High-Level Synthesis (HLS) with C: A Deep Practical Guide from Code to RTL

January 25, 2026

hardware fpga hls HLS Vitis HLS Vivado HLS C to RTL Zynq pipeline loop unrolling array partition AXI4 AXI-Stream BRAM DSP hardware acceleration FPGA design

High Level Synthesis, usually called HLS, lets you write hardware using C or C++ and then generate RTL from it.
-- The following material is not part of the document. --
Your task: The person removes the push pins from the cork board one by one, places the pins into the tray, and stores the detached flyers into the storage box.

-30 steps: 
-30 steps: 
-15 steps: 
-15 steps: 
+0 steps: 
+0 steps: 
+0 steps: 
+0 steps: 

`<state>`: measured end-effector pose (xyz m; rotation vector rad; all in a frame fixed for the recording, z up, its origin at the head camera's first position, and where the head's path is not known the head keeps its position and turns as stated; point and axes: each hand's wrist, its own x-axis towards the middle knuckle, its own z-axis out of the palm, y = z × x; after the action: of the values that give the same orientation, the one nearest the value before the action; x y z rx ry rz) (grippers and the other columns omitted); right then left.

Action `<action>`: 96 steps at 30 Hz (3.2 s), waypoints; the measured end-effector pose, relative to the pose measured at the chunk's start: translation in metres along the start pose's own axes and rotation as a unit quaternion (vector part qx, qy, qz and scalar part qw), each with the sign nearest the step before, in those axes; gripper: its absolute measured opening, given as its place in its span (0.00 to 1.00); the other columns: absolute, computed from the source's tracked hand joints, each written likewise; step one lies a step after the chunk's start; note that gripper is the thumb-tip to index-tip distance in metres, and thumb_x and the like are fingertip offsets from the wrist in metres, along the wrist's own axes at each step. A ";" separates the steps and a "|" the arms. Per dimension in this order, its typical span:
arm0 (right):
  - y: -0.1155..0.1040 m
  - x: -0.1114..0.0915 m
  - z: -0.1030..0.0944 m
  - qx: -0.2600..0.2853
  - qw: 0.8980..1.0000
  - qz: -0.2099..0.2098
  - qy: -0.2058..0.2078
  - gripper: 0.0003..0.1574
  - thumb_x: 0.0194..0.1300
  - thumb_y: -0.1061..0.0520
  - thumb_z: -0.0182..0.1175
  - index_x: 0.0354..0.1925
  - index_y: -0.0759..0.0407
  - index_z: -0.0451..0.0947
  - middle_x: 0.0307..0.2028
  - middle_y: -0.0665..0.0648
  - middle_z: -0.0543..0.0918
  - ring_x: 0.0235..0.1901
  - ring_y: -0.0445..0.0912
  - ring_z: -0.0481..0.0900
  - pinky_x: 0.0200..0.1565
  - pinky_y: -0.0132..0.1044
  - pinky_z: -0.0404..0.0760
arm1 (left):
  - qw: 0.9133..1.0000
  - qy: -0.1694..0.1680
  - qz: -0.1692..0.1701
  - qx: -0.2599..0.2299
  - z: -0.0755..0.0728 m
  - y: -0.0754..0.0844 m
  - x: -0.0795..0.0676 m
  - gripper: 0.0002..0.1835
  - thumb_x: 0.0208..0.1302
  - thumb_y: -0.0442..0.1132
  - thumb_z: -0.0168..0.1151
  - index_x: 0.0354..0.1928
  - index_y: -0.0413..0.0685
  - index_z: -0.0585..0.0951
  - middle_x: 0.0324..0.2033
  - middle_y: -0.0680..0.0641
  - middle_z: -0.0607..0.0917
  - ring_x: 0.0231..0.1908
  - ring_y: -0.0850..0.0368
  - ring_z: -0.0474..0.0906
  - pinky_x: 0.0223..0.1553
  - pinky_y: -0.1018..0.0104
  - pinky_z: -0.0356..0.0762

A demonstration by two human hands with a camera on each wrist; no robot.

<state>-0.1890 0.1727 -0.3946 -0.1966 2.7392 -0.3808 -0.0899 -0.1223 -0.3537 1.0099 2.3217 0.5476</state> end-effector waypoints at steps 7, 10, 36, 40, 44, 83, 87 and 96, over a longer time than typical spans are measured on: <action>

Tools such as Vitis HLS take a C function and turn it into synthesizable Verilog or VHDL.

HLS is often misunderstood.

It is not:

A CPU compiler
A push button way to convert software into hardware
A substitute for understanding digital design

It is:

A hardware generator that schedules operations over clock cycles
A way to describe datapaths and control logic using C syntax

By the end of this discussion, you should be able to:

Recognize how C constructs turn into hardware
Read HLS synthesis reports with confidence
Control latency and throughput
Build a pipelined accelerator
Add AXI interfaces
Estimate hardware structure before running synthesis

The Required Mindset Shift

In software, the model is simple:

One instruction runs after another.

In hardware:

Independent operations can run at the same time.

HLS converts C code into:

Datapath elements such as adders and multipliers
Registers
Memories
Control logic implemented as state machines

The tool decides how operations are scheduled across clock cycles.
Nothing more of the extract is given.